Casinycteris

Scientific classification
- Domain: Eukaryota
- Kingdom: Animalia
- Phylum: Chordata
- Class: Mammalia
- Order: Chiroptera
- Family: Pteropodidae
- Genus: Casinycteris Thomas, 1910
- Type species: Casinycteris argynnis Thomas, 1910
- Species: Casinycteris argynnis Casinycteris campomaanensis Casinycteris ophiodon

= Casinycteris =

Genus of bats

Casinycteris (Short-palated bat) is a genus of bats described in 1910. It currently consists of three species:
- Short-palated fruit bat (Casinycteris argynnis)
- Campo-Ma’an fruit bat (Casinycteris campomaanensis)
- Pohle's fruit bat (Casinycteris ophiodon)

Previously, the genus Casinycteris was thought to be monotypic, with only the short-palated fruit bat as a member. In 2014 however, a new species (C. campomaanensis) was described and added to the genus. In the same paper, they recommended that the Pohle's fruit bat move from Scotonycteris to Casinycteris.

Casinycteris species can be identified by the greenish skin on their snouts and eyelids and yellowish finger joints.

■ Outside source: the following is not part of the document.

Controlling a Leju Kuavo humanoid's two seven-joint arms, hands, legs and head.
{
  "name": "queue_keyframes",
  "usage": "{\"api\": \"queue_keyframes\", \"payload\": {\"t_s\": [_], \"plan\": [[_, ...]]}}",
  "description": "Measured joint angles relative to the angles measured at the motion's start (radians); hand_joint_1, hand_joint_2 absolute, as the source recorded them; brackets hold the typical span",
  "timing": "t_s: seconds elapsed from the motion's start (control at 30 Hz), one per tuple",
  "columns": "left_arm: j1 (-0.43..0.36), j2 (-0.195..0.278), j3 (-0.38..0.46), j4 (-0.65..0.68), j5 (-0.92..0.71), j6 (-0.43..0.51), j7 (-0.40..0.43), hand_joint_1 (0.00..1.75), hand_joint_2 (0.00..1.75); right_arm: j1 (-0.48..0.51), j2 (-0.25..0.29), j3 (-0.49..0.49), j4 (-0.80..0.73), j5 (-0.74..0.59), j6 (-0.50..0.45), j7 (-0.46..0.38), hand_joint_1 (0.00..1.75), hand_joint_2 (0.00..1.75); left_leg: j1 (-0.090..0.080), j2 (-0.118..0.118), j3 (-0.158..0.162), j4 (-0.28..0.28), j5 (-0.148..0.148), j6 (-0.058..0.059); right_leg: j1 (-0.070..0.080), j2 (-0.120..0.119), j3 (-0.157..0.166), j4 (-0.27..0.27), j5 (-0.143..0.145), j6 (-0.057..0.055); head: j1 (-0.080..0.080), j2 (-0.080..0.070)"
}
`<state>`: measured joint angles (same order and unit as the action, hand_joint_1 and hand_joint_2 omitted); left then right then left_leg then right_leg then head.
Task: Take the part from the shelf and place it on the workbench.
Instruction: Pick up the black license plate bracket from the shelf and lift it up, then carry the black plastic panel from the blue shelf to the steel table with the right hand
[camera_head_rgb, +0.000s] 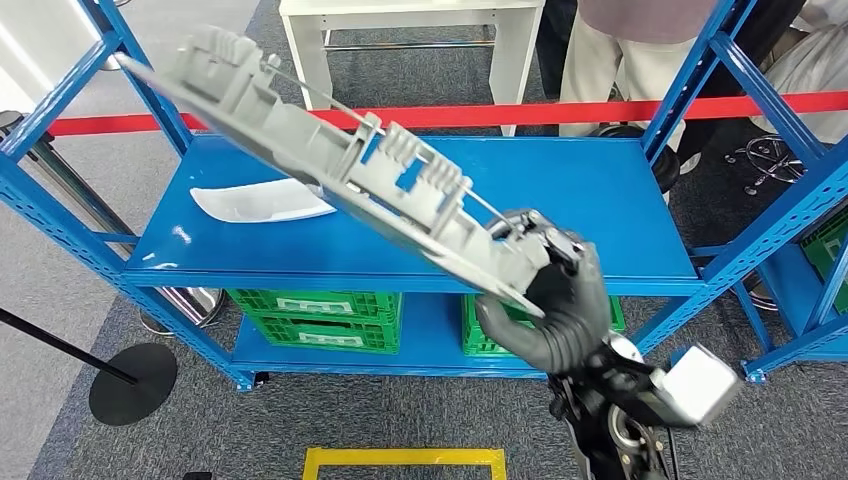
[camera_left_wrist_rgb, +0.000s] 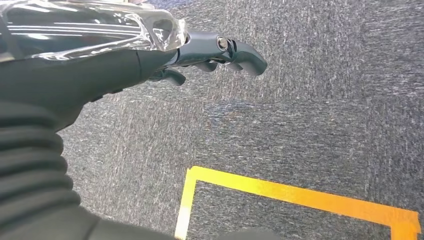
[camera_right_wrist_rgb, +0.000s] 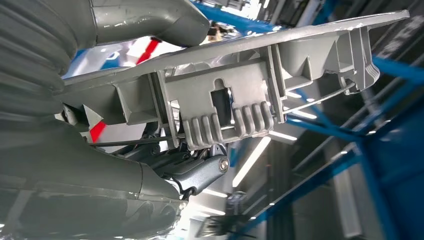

Casinycteris is often compared to Scotonycteris in appearance, but certain features in living Casinycteris bats such as their upturned rostrum and larger ears distinguish the genera. The genera also differ internally, with Casinycteris bats possessing a very shortened palate and a different dental structure. The similarities between the genera are attributed to their similar habitat, and differences are attributed to a dissimilar diet or feeding mechanism.